[[ DATA BLOCK, beginning ]]

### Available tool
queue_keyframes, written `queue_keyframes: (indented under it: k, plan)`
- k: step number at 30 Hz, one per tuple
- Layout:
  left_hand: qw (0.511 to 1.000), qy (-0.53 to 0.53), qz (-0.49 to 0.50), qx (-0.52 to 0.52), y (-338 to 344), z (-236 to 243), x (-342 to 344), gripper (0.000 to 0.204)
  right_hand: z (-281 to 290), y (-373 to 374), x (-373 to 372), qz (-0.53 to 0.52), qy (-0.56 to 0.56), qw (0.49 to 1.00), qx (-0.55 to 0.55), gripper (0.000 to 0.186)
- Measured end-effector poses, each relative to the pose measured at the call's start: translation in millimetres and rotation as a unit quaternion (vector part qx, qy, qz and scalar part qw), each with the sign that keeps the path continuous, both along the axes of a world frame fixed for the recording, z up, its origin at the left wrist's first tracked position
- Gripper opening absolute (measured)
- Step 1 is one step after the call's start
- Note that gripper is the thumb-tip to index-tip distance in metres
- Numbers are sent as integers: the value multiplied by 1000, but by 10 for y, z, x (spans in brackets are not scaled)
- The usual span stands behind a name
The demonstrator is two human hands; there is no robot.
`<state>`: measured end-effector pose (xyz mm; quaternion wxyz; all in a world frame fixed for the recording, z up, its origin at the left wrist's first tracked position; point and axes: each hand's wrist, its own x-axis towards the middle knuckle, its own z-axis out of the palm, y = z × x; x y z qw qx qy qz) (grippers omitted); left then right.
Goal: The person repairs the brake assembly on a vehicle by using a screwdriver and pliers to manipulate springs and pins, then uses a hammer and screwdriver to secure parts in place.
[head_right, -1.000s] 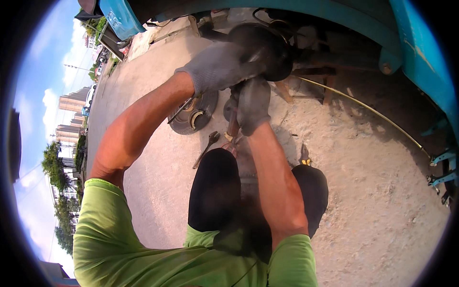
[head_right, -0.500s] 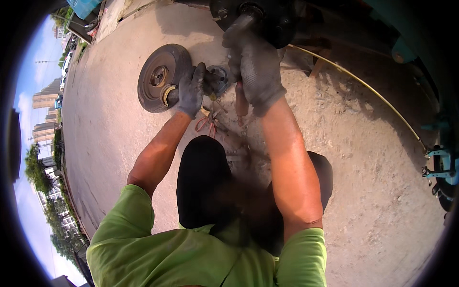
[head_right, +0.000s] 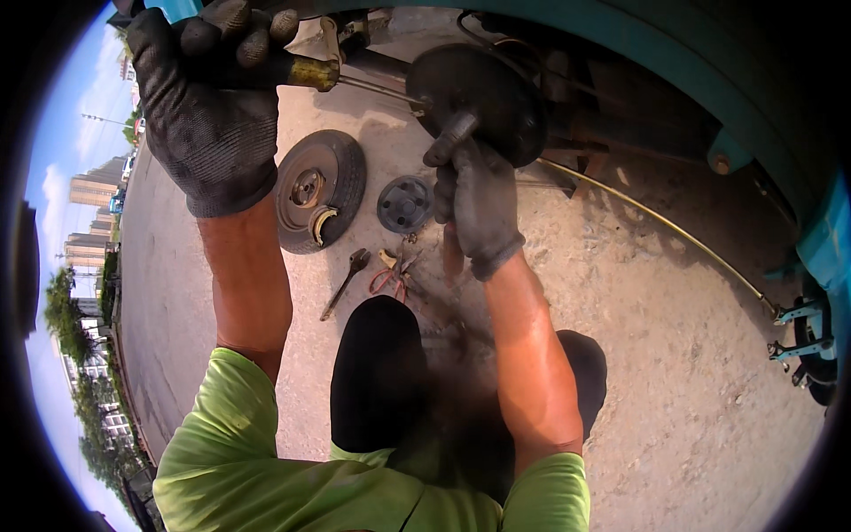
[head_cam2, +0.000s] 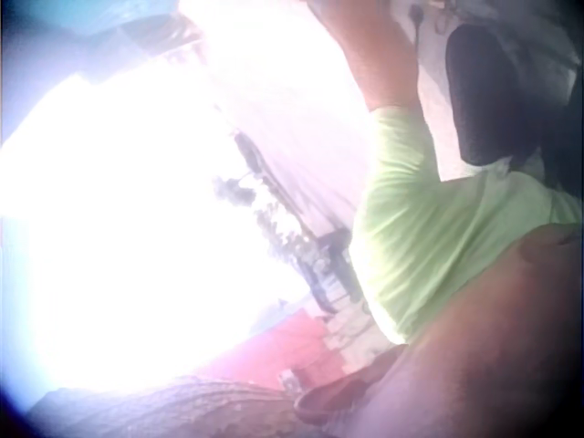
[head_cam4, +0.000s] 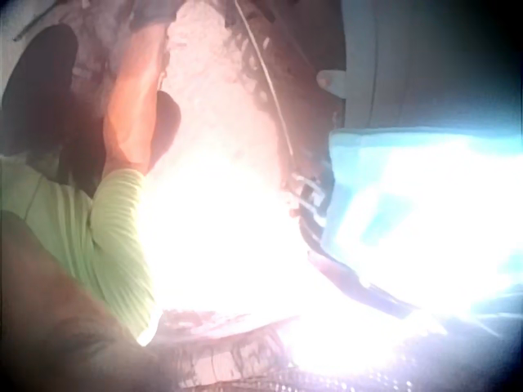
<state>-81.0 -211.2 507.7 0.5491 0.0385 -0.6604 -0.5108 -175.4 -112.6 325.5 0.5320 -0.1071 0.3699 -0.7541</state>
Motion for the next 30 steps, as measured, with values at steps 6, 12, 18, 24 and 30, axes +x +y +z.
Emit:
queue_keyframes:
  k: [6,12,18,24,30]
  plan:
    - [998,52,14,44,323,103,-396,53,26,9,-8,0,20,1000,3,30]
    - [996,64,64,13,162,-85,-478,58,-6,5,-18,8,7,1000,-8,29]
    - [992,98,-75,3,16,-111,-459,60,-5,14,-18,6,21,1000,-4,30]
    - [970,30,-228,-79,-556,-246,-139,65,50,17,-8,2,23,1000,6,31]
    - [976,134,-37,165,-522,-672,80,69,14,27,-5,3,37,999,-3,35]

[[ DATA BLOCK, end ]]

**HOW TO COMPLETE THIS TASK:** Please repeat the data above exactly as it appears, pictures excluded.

**REPLY:**
### Available tool
queue_keyframes, written `queue_keyframes: (indented under it: k, plan)`
- k: step number at 30 Hz, one per tuple
- Layout:
  left_hand: qw (0.511 to 1.000), qy (-0.53 to 0.53), qz (-0.49 to 0.50), qx (-0.52 to 0.52), y (-338 to 344), z (-236 to 243), x (-342 to 344), gripper (0.000 to 0.204)
  right_hand: z (-281 to 290), y (-373 to 374), x (-373 to 372), qz (-0.53 to 0.52), qy (-0.56 to 0.56), qw (0.49 to 1.00), qx (-0.55 to 0.55), gripper (0.000 to 0.186)
- Measured end-effector poses, each relative to the pose measured at the call's start: translation in millimetres and rotation as a unit quaternion (vector part qx, qy, qz and scalar part qw), each with the sign that keeps the path continuous, both along the axes of a world frame fixed for the recording, z up, its origin at the left wrist's first tracked position
- Gripper opening absolute (measured)
- Step 1 is one step after the call's start
- Note that gripper is the thumb-tip to index-tip distance in metres
- Numbers are sent as integers: the value multiplied by 1000, but by 10 for y, z, x (spans in brackets are not scaled)
- The usual span stands behind a name
The demonstrator is two human hands; there is no robot.
`<state>`: measured end-effector pose (xyz mm; quaternion wxyz; all in a world frame fixed for the recording, z up, its origin at the left wrist's first tracked position; point and axes: each hand's wrist, its own x-axis towards the middle knuckle, its own z-axis out of the palm, y = z × x; x y z qw qx qy qz) (grippers omitted); left then right.
Goal: The person repairs the brake assembly on a vehicle by using a screwdriver and pliers to manipulate springs and pins, then uses a hammer and screwdriver to secure parts in place.
[head_right, -1.000s] 
[head_right, -0.500s] 
[head_right, +0.000s] 
[head_cam2, +0.000s] 
[head_cam4, +0.000s] 
<state>-81.0 -211.2 507.7 0.5491 0.0385 -0.6604 -0.5108 -175.4 -112.6 325.5 0.5320 -0.1071 0.3699 -0.7541</state>
Motion for the next 30 steps, as measured, with values at steps 6, 12, 18, 24 and 30, axes +x +y +z.
Emit:
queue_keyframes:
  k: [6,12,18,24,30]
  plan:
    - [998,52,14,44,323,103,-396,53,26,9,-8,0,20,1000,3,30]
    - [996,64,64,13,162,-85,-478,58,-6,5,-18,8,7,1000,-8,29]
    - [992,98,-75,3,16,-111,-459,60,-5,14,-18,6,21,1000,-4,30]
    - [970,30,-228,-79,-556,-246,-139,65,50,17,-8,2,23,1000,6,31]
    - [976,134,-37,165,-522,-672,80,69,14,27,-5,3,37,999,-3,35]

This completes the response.